This self-care health hack is from Superfied expert nutritionist Karen Preece Smith

Find our more about the Superfied Way

Rosacea: from ‘red hot’ to ‘not’

What’s rosacea and what causes it?

Rosacea is a chronic skin condition, thought to affect 1 in every 10 people in the UK and more than 16 million Americans. It occurs most frequently between the ages of 30-55 years and appears to affect women more than men.

Primary symptoms are a redness to the skin, along the nose, cheeks and/or forehead, often accompanied by small, red, pus-filled bumps. These bumps appear cyclically and are referred to as a ‘flare-up,’ lasting for weeks or a month at a time, before abating.

The exact cause of rosacea is still unknown, but its origins are thought to be caused by a combination of the following hereditary and environmental factors:

  • Genetics – Rosacea often runs in families, suggesting a genetic link. However, the specific genes involved have not yet been identified.
  • Blood vessel abnormalities – Abnormalities in the blood vessels are thought to be a contributing factor which could explain flushing, redness and visible blood vessels.
  • Demodex Follicularum – This is a tiny mite which usually lives harmlessly on human skin and often carries the bacterium, Bacillus oleronius.

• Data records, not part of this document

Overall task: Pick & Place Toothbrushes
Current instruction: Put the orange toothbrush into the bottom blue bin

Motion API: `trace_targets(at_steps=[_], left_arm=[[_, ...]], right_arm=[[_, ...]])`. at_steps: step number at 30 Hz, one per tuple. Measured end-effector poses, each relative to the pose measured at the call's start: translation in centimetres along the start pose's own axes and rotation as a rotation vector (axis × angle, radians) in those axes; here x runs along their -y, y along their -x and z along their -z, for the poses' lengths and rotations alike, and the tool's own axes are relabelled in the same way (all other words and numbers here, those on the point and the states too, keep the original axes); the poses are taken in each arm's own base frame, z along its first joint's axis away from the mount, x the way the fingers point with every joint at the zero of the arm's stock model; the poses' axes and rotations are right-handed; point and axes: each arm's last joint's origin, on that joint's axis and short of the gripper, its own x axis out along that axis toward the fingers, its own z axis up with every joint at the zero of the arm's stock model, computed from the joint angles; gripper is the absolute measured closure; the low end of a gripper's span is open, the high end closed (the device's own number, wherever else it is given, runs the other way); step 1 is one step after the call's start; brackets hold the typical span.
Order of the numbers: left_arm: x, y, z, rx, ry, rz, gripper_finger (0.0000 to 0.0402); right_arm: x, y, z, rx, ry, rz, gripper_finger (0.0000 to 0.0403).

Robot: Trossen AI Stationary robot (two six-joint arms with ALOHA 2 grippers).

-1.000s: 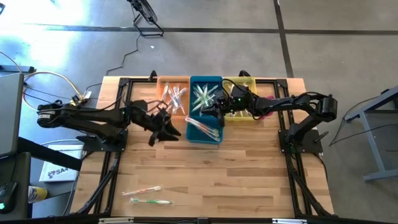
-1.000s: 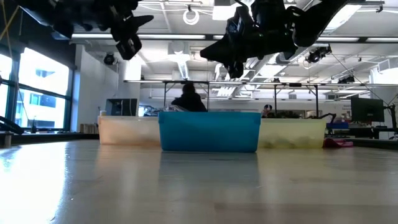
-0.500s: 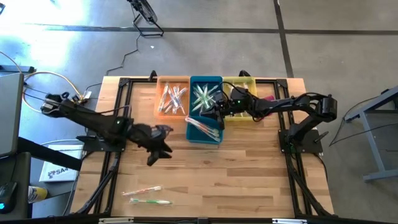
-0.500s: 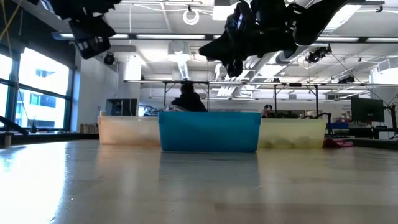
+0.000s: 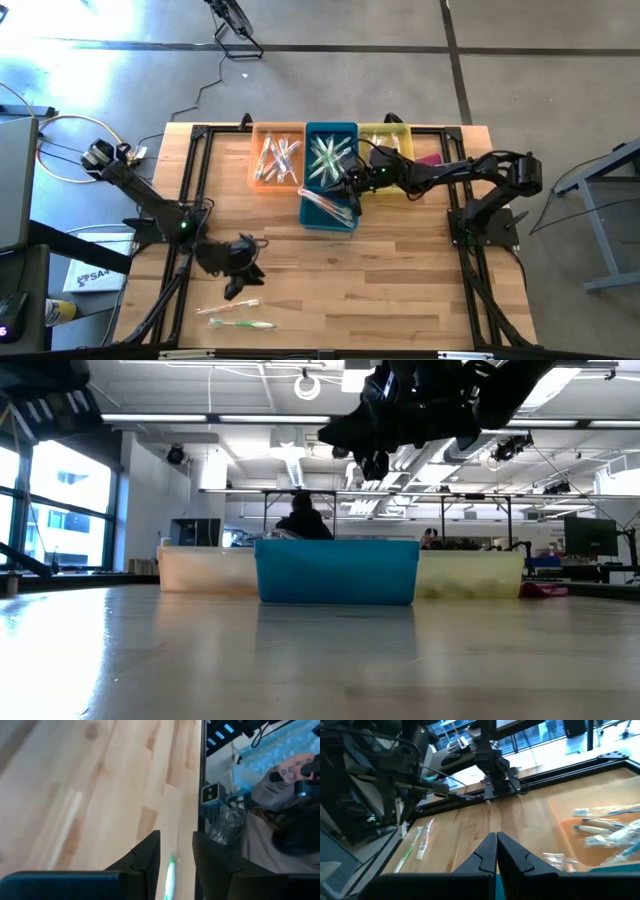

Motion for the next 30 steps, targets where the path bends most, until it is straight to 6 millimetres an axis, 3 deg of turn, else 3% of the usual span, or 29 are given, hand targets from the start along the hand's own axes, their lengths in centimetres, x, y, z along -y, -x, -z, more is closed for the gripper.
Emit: trace_targets(at_steps=[12, 17, 22, 30], left_arm=[[2.7, -4.1, 3.1, -0.124, -0.039, -0.039, 0.0291], [4.0, -4.7, 3.7, -0.245, -0.052, -0.212, 0.0291], [3.8, -4.9, 5.0, -0.381, -0.057, -0.451, 0.0291], [3.5, -6.6, 6.8, -0.455, -0.067, -0.484, 0.0291]], right_arm=[[-2.4, -0.9, 0.7, -0.025, 0.013, -0.073, 0.0399], [-3.1, -1.1, 0.9, -0.033, 0.017, -0.097, 0.0399], [-3.8, -1.4, 1.1, -0.029, 0.023, -0.076, 0.0399], [-4.1, -1.5, 1.2, -0.023, 0.027, -0.05, 0.0399]])
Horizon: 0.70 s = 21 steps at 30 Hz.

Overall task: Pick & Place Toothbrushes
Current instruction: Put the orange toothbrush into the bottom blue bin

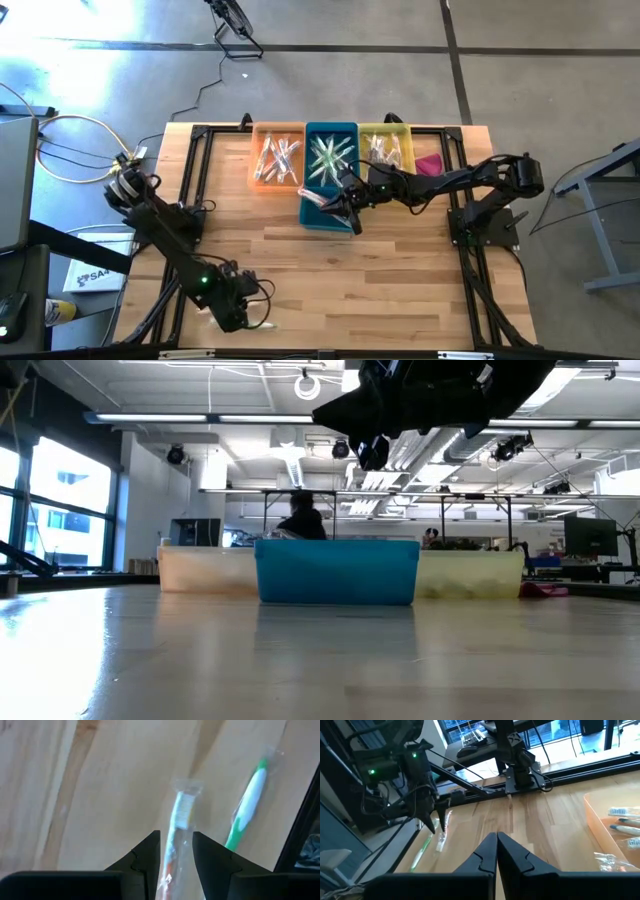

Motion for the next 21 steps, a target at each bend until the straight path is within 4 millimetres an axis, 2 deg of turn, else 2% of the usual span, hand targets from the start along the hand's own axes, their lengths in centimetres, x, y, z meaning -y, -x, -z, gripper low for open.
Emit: trace_targets(at_steps=[14, 21], left_arm=[[0.3, -3.0, 0.4, -0.05, -0.01, -0.067, 0.0291], [0.4, -4.5, 0.9, -0.156, 0.021, -0.085, 0.0291]], right_arm=[[0.0, 0.0, 0.0, -0.002, 0.0, -0.007, 0.0399], [0.0, 0.0, 0.0, -0.003, 0.0, -0.007, 0.0399]])
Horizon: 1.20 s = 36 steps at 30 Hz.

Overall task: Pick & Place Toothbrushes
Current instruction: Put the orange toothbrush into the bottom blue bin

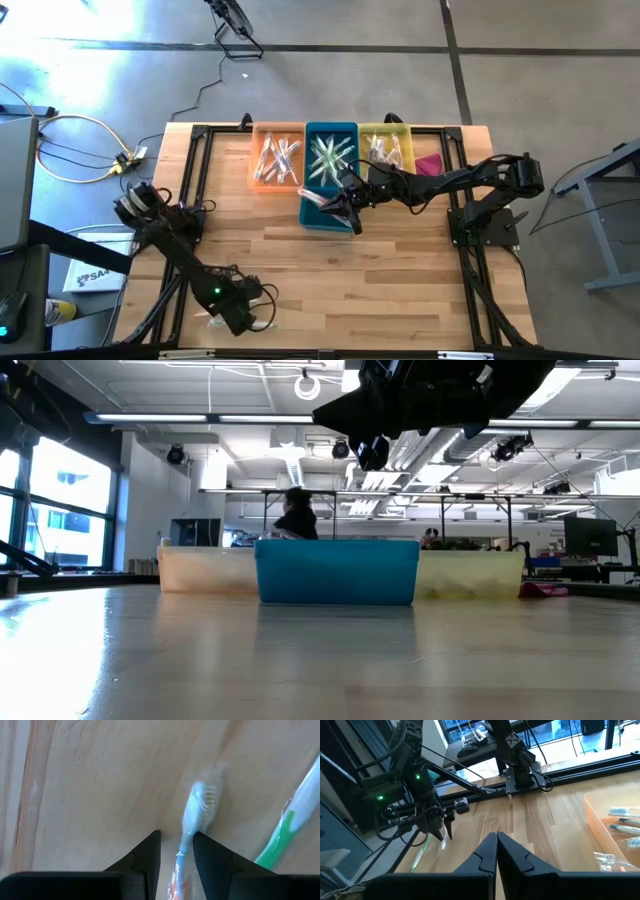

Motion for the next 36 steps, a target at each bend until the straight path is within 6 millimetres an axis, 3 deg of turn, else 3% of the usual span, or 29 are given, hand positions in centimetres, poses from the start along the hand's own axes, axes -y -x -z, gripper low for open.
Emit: trace_targets(at_steps=[11, 23, 36], left_arm=[[0.0, -0.3, 0.0, 0.0, 0.008, -0.011, 0.0293], [-0.2, -0.4, 0.0, 0.012, -0.121, -0.036, 0.0388], [-0.8, 0.3, -0.9, 0.066, -0.099, -0.052, 0.0397]], right_arm=[[-0.6, -0.2, 0.2, -0.006, 0.003, -0.019, 0.0399], [-1.3, -0.3, 0.4, -0.031, -0.042, -0.097, 0.0399], [-1.4, -0.2, 0.4, -0.068, -0.074, -0.21, 0.0399]])
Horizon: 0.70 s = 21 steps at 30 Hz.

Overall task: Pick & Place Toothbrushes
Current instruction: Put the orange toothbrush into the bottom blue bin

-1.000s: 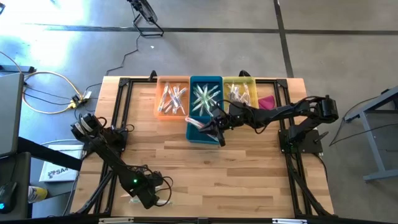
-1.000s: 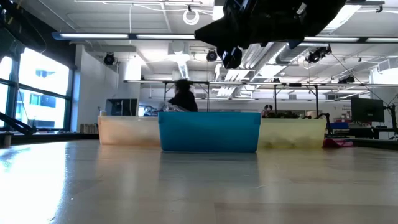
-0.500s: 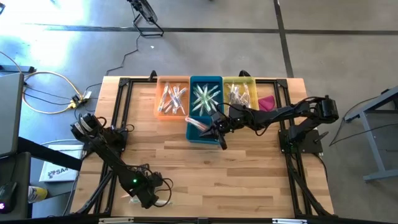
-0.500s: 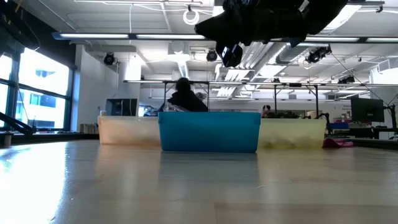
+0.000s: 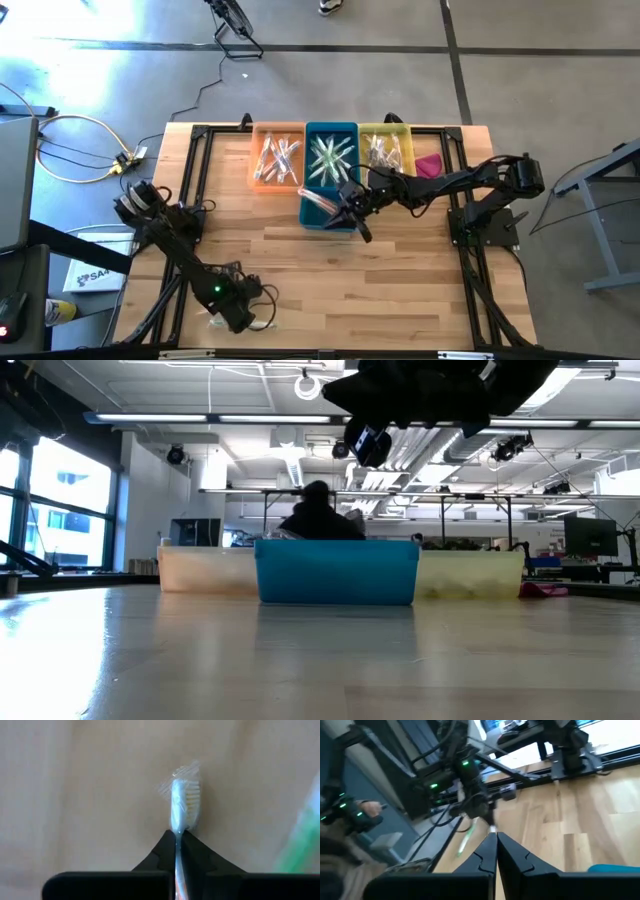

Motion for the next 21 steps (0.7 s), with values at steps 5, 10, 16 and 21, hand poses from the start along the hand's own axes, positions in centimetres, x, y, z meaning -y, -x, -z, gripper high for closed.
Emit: trace_targets(at_steps=[5, 10, 16, 21], left_arm=[[-1.7, 2.1, -2.2, 0.165, -0.017, -0.048, 0.0398], [-3.6, 4.6, -3.8, 0.255, -0.035, -0.049, 0.0398], [-6.2, 8.5, -5.1, 0.424, -0.062, -0.056, 0.0398], [-8.7, 12.2, -5.9, 0.592, -0.045, -0.047, 0.0398]], right_arm=[[-0.2, 0.3, -0.3, -0.008, 0.003, -0.042, 0.0399], [-1.0, 1.2, -1.0, -0.011, 0.052, -0.041, 0.0399], [-2.4, 3.2, -1.7, -0.062, 0.169, 0.031, 0.0399], [-2.9, 4.5, -2.5, -0.043, 0.289, 0.154, 0.0399]])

Experts have found that higher numbers of the mites are found on people with rosacea, although it is not known whether this is a cause or effect of the condition.
  • Helicobacter pylori bacteria– This is a common bacteria, found in the digestive system and it is thought that it could stimulate the production of a protein known as bradykinin, which can trigger the expansion of blood vessels, leading to the symptomatic redness on the faces of rosacea- sufferers.

Common triggers for a flare up

Sufferers of rosacea may notice that certain triggers may make their symptoms worse; So, identifying and limiting exposure to these, may be a way of controlling symptoms and flare-ups. Whilst different individuals will report different triggers, here are some commonly reported ones:

• Alcohol (particularly red wine, or champagne or beer for some people)
• Caffeine
•Eating items that contain the compound cinnamaldehyde, such as cinnamon, chocolate, tomatoes, and citrus
• High blood pressure
• Cold weather
• Dairy products, such as yoghurt, cheese or sour cream.
• exposure to wind
• Hot baths
• Hot weather
• The presence of cathelicidin (a protein that protects the skin from infection)
• Humidity
• Steroid cream (when used excessively or continually)
• Spicy foods and ‘hot’ spices like paprika, cayenne, cumin and black pepper
• High histamine foods like citrus fruits, tomatoes, chocolate and vinegar
• Strenuous exercise
• Stress
• Sun damage / exposure

 

Cut out potential culprits

As rosacea currently has no known cure, it is often treated with a regime of antibiotic creams administered by a GP. Yet, there are several other techniques that can be used to minimise symptoms of the skin condition.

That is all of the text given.